### Aim of the task
Go through the entries below, count every line with the string "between", and answer with only that number.

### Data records
= Beginning of Section =

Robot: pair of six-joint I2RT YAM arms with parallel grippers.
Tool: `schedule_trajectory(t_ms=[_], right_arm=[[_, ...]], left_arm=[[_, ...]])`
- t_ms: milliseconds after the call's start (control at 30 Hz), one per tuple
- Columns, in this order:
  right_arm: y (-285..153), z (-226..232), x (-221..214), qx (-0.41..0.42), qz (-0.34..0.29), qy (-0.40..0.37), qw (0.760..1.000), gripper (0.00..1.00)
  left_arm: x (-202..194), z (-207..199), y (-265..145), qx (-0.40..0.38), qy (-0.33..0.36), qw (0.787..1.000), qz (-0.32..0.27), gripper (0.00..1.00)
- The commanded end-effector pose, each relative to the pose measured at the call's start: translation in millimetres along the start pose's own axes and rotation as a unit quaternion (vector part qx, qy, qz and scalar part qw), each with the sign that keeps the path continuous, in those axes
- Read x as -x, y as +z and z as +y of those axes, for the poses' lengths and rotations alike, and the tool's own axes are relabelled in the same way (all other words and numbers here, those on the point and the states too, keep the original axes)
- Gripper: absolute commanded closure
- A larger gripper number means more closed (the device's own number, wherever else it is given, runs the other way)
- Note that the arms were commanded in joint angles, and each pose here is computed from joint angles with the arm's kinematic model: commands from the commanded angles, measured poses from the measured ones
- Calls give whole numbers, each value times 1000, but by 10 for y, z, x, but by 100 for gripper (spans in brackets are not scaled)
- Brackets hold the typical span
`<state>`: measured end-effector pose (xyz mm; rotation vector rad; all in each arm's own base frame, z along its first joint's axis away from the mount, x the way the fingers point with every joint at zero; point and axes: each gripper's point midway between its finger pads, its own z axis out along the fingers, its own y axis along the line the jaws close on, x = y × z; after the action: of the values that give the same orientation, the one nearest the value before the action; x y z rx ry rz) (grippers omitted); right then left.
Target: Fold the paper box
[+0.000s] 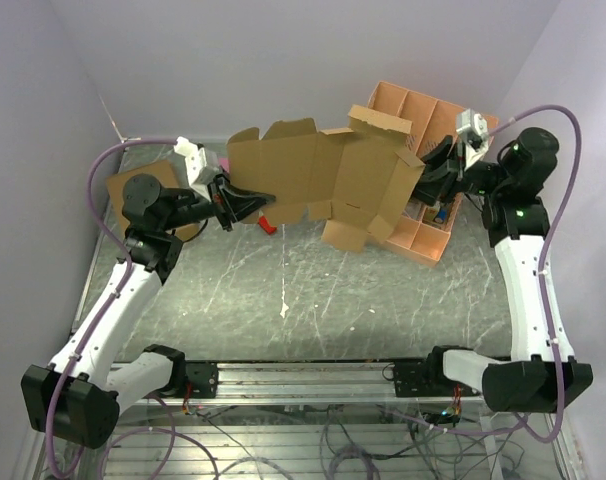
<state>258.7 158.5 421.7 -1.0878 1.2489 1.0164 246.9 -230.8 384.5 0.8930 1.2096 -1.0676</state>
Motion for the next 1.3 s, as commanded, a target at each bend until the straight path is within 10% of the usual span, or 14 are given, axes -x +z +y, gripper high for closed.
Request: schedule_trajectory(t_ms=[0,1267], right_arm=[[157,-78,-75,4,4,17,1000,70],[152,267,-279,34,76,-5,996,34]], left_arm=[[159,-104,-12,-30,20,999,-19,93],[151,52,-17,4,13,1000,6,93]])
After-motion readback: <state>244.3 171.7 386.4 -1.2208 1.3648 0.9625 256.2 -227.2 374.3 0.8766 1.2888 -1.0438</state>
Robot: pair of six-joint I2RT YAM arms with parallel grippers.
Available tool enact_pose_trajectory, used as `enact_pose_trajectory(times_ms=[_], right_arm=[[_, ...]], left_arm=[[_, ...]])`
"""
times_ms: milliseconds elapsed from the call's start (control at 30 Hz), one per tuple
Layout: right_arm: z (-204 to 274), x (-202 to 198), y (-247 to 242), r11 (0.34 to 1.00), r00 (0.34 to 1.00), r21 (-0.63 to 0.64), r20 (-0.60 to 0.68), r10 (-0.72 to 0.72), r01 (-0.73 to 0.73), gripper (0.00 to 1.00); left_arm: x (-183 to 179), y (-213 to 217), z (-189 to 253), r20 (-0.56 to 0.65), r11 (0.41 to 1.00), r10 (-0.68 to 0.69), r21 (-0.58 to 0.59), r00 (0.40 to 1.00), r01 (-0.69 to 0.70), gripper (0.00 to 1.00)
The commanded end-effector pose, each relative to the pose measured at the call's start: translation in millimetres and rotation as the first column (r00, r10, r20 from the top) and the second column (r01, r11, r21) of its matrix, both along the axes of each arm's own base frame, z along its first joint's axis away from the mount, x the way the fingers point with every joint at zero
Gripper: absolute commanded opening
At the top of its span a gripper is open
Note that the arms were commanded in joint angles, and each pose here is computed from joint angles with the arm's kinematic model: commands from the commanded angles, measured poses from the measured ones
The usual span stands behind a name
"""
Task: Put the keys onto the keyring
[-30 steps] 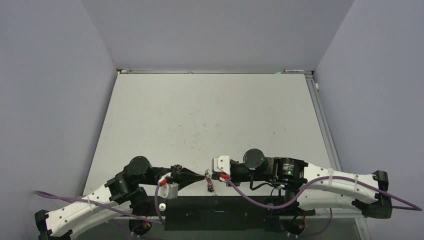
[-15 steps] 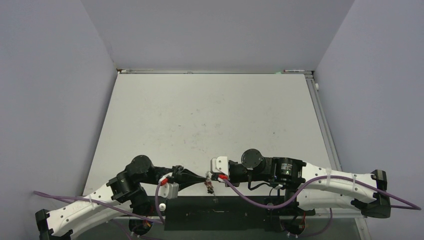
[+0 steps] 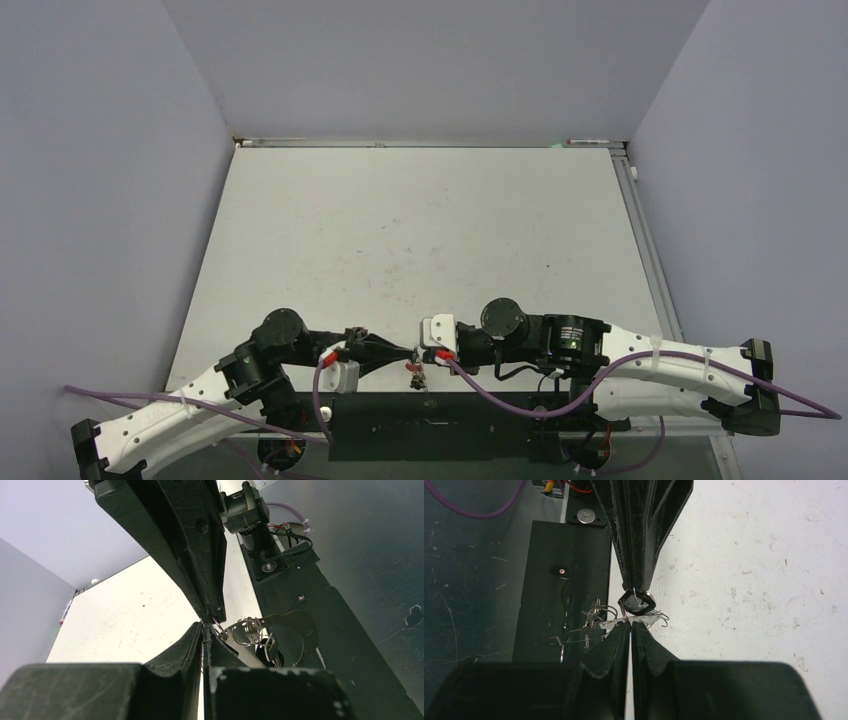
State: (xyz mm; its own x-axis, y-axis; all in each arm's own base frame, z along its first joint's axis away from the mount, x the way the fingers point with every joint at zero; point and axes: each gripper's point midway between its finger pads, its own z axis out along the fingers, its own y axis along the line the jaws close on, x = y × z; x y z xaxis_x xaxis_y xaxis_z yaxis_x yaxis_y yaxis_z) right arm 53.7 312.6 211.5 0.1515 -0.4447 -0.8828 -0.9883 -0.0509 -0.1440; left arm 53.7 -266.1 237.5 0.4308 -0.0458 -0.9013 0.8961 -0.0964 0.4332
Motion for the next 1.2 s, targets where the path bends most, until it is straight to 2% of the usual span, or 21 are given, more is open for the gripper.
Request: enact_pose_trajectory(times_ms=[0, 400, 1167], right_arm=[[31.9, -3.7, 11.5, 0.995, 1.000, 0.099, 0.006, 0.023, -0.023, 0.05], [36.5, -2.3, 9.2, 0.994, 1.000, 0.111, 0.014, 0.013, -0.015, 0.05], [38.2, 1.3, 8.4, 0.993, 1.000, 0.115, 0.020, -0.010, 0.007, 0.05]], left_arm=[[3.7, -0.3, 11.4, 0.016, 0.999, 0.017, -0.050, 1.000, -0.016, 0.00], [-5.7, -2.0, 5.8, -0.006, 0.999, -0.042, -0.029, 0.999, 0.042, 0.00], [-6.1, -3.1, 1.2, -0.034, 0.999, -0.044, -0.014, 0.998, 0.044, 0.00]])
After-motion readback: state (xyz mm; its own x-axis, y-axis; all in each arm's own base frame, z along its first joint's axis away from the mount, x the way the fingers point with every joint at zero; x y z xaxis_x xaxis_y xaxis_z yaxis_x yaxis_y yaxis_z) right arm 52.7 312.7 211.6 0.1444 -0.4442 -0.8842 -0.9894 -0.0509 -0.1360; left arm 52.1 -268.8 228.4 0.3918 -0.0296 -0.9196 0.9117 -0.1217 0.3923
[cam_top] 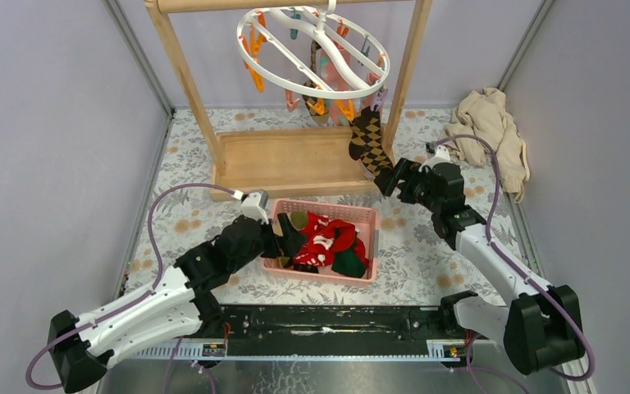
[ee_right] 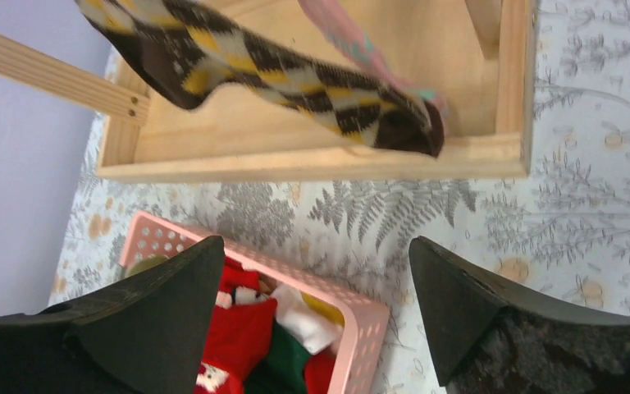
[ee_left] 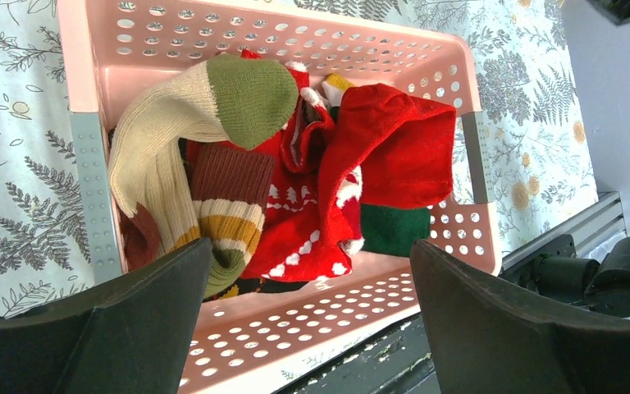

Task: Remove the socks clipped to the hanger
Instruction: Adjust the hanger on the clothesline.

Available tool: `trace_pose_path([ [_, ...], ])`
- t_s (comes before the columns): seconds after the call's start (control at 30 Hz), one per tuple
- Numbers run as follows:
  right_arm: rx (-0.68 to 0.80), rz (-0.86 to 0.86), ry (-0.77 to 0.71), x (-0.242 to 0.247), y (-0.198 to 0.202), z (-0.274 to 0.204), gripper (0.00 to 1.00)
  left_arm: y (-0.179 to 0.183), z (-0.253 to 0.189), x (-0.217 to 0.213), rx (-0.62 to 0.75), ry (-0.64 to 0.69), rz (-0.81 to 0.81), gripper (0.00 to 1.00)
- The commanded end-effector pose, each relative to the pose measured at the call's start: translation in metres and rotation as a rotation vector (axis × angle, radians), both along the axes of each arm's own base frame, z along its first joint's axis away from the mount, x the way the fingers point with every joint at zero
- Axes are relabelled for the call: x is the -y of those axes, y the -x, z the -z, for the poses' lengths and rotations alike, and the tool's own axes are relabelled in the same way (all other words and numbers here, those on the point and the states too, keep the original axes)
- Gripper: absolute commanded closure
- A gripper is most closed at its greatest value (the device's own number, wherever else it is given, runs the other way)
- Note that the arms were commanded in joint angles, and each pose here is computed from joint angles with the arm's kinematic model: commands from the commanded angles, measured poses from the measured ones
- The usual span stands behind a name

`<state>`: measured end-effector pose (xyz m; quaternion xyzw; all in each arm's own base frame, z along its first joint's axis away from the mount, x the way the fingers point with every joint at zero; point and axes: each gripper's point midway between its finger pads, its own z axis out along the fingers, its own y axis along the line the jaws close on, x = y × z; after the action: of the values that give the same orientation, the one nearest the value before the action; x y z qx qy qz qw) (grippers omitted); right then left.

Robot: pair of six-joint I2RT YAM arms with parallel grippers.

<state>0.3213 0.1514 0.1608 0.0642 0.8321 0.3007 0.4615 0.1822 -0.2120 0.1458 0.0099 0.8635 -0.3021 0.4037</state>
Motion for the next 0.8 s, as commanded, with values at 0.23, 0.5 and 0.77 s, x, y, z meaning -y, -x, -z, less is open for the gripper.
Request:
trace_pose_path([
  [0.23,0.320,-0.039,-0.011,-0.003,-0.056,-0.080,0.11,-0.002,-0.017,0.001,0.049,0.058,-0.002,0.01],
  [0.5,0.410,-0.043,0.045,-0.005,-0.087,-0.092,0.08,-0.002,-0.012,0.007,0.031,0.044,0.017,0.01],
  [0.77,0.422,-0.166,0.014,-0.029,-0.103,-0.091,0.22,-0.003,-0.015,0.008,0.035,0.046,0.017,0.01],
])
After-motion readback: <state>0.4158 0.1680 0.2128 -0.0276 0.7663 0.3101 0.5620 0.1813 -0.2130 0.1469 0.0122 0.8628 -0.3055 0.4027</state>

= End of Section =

### Written solution
3